Three insurance challenges being addressed by AI
Artificial intelligence or AI stands out as one of the hottest technologies in the insurance industry in 2018. We are seeing more insurers identifying use cases, partnering, and investing in AI. 85% of insurers are investing time, money, and effort into exploring the AI family of technologies. The focus is not so much on the technology itself as on the business challenges AI is addressing.
- For companies looking to improve internal efficiency, AI can assist through machine learning.
- For those working to create a dynamic and collaborative customer experience, AI can assist with natural language processing and chatbots.
- For those seeking an edge in data and analytics, AI can help to gain new insights from images with the help of machine learning.
Through our annual SMA Innovation in Action Awards program, we hear many success stories from insurers throughout the industry that are innovating for advantage. AI was a key technology among this year’s submissions. The near-ubiquity of AI was even more obvious among this year’s insurer and solution provider winners, many of whom are leveraging some type of AI to solve widely variant business problems. They have provided some excellent use cases of how insurers are applying AI and how it is helping them to succeed.
Two AI technologies, machine learning and natural language processing, fuel Hi Marley’s intelligent conversational platform, which West Bend Mutual Insurance Company piloted in claims with outstanding results. The Marley chatbot lets West Bend’s customers text back and forth to receive proactive updates, ask and answer questions, and submit photos. Its use of SMS messaging means that communication can be asynchronous and done on a customer’s own schedule, eliminating endless rounds of phone tag.
- Natural language processing allows Marley to communicate with customers in plain English – both to understand their needs and to respond in a way that they will understand.

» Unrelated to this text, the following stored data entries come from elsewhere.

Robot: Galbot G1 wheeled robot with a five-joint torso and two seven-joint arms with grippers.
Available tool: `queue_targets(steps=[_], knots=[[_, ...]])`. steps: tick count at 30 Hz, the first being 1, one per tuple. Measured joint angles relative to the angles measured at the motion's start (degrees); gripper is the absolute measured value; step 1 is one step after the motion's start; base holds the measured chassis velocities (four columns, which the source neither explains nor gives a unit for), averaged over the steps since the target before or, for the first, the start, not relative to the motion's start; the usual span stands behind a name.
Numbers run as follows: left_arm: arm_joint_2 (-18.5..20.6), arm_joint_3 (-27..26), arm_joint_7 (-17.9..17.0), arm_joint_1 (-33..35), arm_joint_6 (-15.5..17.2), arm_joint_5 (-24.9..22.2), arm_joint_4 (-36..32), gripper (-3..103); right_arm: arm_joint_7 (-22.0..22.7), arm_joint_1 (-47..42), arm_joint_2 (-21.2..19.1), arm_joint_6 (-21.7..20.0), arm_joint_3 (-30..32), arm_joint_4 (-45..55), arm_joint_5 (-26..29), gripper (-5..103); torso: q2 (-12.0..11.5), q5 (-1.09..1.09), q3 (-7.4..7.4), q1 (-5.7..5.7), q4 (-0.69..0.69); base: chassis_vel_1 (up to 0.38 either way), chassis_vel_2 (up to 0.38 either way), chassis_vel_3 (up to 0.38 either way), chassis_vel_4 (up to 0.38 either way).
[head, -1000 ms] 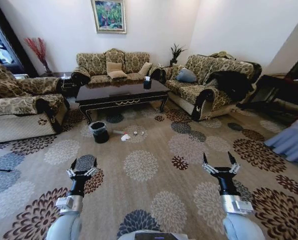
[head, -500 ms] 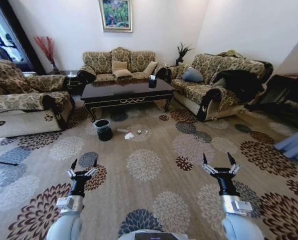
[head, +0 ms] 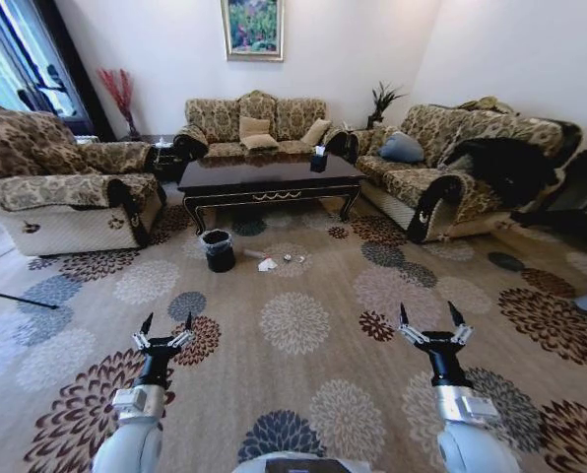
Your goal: Move to the front of the table and pick up the trash from the floor, then place it into the trash bin.
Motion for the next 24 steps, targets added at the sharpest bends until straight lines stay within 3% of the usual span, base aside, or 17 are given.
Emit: queue_targets(steps=[24], knots=[[-0.3, 0.0, 0.4, -0.3, -1.0, 1.8, 1.5, 100, 0.2, 1.0, -0.2, 0.3, -0.6, -2.3, -0.1, 100, -4.7, 0.00, -2.77, -1.94, 0.00, 0.002, 0.002, 0.002, 0.002]])
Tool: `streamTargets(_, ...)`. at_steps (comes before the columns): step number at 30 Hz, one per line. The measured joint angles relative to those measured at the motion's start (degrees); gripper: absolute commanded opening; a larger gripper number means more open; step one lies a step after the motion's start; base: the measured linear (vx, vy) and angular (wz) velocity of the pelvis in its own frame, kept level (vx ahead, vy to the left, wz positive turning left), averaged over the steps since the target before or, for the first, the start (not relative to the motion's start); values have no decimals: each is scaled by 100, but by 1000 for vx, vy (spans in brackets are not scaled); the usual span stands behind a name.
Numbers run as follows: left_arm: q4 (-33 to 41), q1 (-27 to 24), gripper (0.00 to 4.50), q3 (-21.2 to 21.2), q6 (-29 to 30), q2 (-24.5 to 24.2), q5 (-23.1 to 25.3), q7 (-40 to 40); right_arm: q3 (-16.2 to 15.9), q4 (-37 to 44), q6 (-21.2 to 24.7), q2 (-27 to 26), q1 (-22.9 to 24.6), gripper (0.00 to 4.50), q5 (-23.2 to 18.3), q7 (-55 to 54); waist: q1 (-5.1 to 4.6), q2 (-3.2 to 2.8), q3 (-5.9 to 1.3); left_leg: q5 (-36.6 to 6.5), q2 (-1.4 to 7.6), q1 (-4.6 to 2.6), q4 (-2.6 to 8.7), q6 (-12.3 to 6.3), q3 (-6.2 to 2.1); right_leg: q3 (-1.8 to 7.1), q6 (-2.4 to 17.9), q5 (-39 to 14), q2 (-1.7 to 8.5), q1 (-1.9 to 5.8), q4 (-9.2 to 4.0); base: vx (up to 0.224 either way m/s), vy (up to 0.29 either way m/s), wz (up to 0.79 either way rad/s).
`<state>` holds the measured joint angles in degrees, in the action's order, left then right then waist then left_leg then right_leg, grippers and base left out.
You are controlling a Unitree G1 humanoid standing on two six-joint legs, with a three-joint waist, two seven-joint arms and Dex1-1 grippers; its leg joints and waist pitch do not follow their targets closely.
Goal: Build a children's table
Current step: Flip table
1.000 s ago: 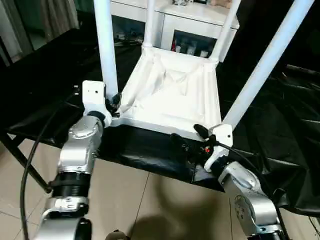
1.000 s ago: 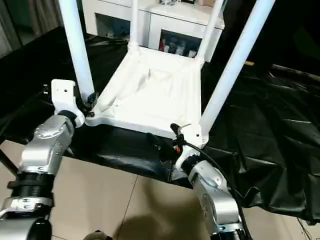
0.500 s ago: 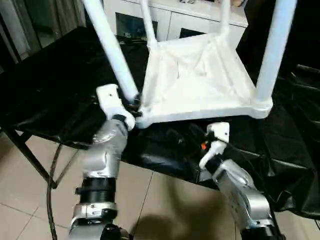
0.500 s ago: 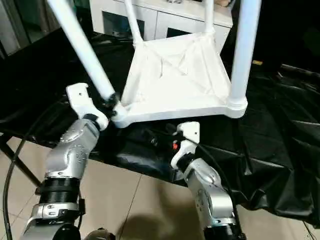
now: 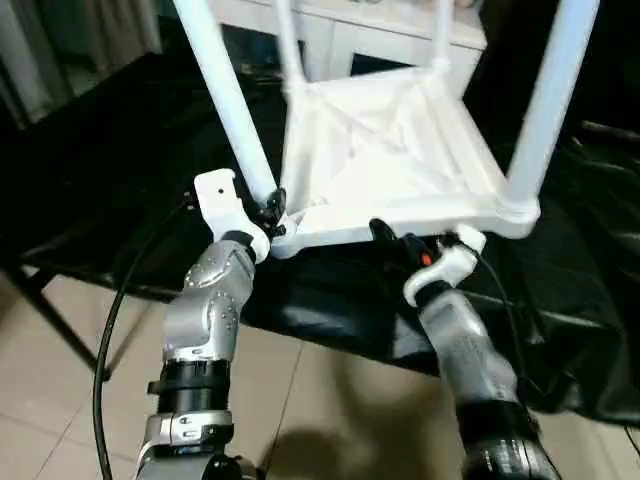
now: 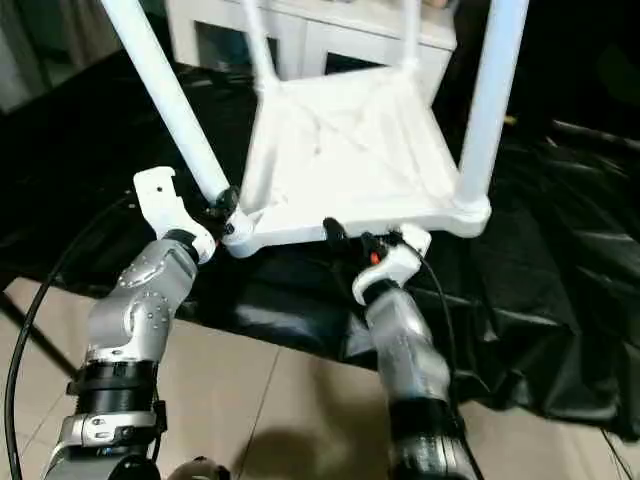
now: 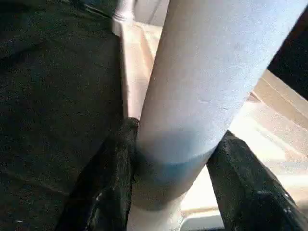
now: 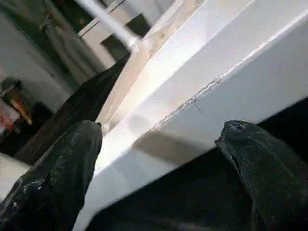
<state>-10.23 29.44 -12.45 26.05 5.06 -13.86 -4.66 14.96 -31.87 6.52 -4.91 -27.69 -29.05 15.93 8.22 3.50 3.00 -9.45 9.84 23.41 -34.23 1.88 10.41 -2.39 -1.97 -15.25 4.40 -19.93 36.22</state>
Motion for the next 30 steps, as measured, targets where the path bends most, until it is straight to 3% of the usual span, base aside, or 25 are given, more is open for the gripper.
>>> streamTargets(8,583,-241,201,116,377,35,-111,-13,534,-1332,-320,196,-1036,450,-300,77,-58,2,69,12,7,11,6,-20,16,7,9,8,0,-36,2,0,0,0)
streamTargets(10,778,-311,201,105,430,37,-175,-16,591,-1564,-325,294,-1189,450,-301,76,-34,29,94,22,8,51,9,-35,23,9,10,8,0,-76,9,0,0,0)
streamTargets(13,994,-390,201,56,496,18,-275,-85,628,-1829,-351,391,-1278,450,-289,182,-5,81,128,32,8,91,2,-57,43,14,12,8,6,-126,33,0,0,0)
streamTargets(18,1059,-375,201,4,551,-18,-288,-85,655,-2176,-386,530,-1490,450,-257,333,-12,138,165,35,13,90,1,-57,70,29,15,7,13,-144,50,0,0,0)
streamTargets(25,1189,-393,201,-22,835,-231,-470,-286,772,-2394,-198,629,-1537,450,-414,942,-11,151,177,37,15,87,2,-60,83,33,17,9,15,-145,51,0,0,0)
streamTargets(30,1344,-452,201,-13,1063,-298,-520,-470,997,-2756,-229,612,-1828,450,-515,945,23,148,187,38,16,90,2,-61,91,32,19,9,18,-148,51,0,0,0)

- Machine learning enables Marley to continue to improve. The platform analyzes every conversation and uses it to shape how Marley responds to specific requests, refining its insurance-specific expertise for future interactions.
Natural language processing is also a critical tool for Cake Insure, a digital workers’ comp MGA with a focus on making the quoting experience easier for direct customers. One of the hurdles that would-be customers had to overcome in obtaining workers’ comp coverage was answering a multitude of questions regarding very specific information that a layperson is unlikely to know about or understand.
- NAIC codes, for example, are required for every workers’ comp policy, but the average small business owner would be baffled if asked about them. Cake circumvents this by asking the user to type in a description of their company in their own words. Natural language processing parses this plain-language description and searches for its approximate match in the NAIC data sets. This back-end process occurs without the user’s awareness and without exposing potentially confusing content.
- As with Hi Marley’s chatbot functionality, natural language processing is paired with machine learning to improve its ability to respond to specific phrases and content.
Machine learning can also be deployed in conjunction with other AI technologies. Image analysis and computer vision are combined with machine learning in Cape Analytics’ solution, which can automatically identify properties seen in geospatial imagery and extract property attributes relevant to insurers. The result is a continually updated database of property attributes like roof condition and geometry, building footprint, and nearby hazards.
- Computer vision helps turn the unstructured data in photos and videos from drones, satellite, and aerial imagery into structured data.
- Machine learning allows the solution to train itself on how to do that more effectively, as well as higher-level analysis like developing a risk condition score for roofs.
We are only scratching the surface of how AI can be applied across the value chain. The incredible variety of AI’s potential applications in insurance is difficult to overstate. QBE knows that well: they won a company-wide SMA Innovation in Action Award for their wide-ranging activities in emerging technologies and partnerships with InsurTech startups, but AI in general, and machine learning specifically, are their top priorities. In addition to partnering with dozens of InsurTechs, QBE has also pushed themselves to deploy each InsurTech’s technology somewhere within their business – meaning they have dozens of different creative AI applications in play at once. For example, in partnership with HyperScience, QBE is improving data capture from paper documents through machine learning and computer vision.
These winners’ stories demonstrate the myriad ways that insurers are applying AI to improve business operations. Notably, its deployment helps them to significantly improve the customer experience – or in the case of data capture – the internal employee experience. The need for this kind of seamless customer experience in the digital world cannot be overemphasized. AI, which struck many as a science-fictional concept, has proven its real-world worth by enabling insurers to transform their customer journeys and experience.
With full scale implementations popping up across the insurance industry, as well as the pilots and limited rollouts that we have seen in previous years, it is easy to lose sight of the fact that we are seeing only the very tip of the iceberg in terms of how AI can transform the business of insurance. Applications of more advanced and advancing AI technologies, as well as the combination of AI with other emerging technologies such as drones, new user interaction technologies, autonomous vehicles, and IoT are unexplored territory that is bright with promise.
This much is clear: AI will change the face of the insurance industry. In fact, it’s already happening.